Gather from the material every line that contains the string "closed".
......
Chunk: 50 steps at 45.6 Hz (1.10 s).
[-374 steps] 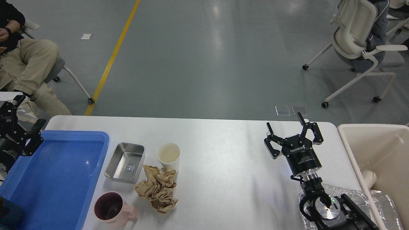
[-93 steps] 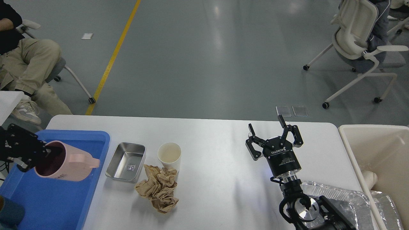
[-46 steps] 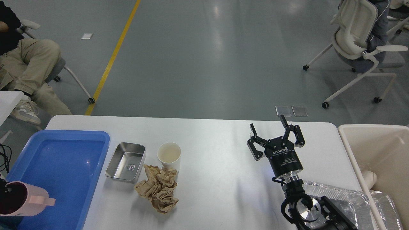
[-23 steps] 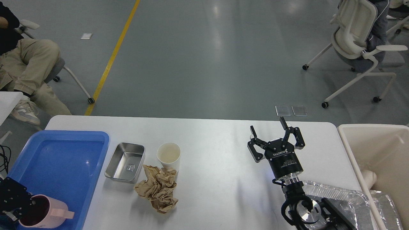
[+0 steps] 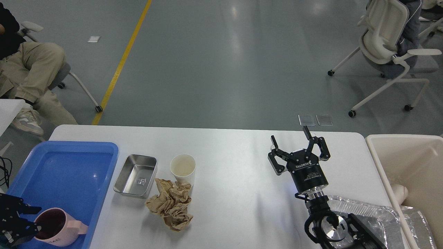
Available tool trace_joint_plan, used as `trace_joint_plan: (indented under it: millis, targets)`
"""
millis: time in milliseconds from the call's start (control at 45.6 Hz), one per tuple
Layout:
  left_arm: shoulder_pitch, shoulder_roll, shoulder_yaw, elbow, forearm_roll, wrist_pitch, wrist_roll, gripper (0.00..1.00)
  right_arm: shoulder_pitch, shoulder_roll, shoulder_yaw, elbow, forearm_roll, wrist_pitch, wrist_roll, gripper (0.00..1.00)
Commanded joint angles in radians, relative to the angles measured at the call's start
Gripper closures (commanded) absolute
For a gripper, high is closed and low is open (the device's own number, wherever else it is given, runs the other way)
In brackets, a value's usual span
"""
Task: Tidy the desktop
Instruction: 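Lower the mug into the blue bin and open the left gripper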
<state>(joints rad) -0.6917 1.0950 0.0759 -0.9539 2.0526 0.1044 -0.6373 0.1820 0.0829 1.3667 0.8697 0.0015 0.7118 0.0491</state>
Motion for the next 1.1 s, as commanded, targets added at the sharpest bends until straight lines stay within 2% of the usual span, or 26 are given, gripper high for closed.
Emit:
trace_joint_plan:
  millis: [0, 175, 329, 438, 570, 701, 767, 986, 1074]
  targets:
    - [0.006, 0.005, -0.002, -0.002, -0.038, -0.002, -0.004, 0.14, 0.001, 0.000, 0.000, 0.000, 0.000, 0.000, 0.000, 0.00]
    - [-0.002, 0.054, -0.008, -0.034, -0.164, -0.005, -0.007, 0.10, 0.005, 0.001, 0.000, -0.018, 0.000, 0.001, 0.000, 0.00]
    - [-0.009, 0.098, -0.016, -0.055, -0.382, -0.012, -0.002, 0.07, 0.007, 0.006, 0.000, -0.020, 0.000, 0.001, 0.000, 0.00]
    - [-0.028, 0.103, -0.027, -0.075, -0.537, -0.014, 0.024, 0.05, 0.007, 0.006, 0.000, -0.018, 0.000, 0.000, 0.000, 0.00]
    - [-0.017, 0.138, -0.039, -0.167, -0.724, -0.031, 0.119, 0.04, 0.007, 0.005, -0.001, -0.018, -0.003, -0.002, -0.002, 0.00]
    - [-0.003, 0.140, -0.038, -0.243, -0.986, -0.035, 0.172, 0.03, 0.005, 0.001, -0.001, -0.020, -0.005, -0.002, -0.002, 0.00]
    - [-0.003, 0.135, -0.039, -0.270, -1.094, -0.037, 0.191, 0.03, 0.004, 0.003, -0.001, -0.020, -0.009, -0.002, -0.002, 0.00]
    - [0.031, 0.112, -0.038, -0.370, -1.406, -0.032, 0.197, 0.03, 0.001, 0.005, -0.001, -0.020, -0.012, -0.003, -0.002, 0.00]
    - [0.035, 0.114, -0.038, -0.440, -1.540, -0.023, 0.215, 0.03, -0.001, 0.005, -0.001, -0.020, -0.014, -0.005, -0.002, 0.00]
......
▶ _RESULT OF THE TASK_:
For a gripper, high is closed and low is open (the device's own number, wherever else it is given, runs the other way)
Motion for the next 1.1 s, as commanded, targets added at the sharpest bends until straight lines stay within 2% of the usual span, or 26 are given, gripper high for closed.

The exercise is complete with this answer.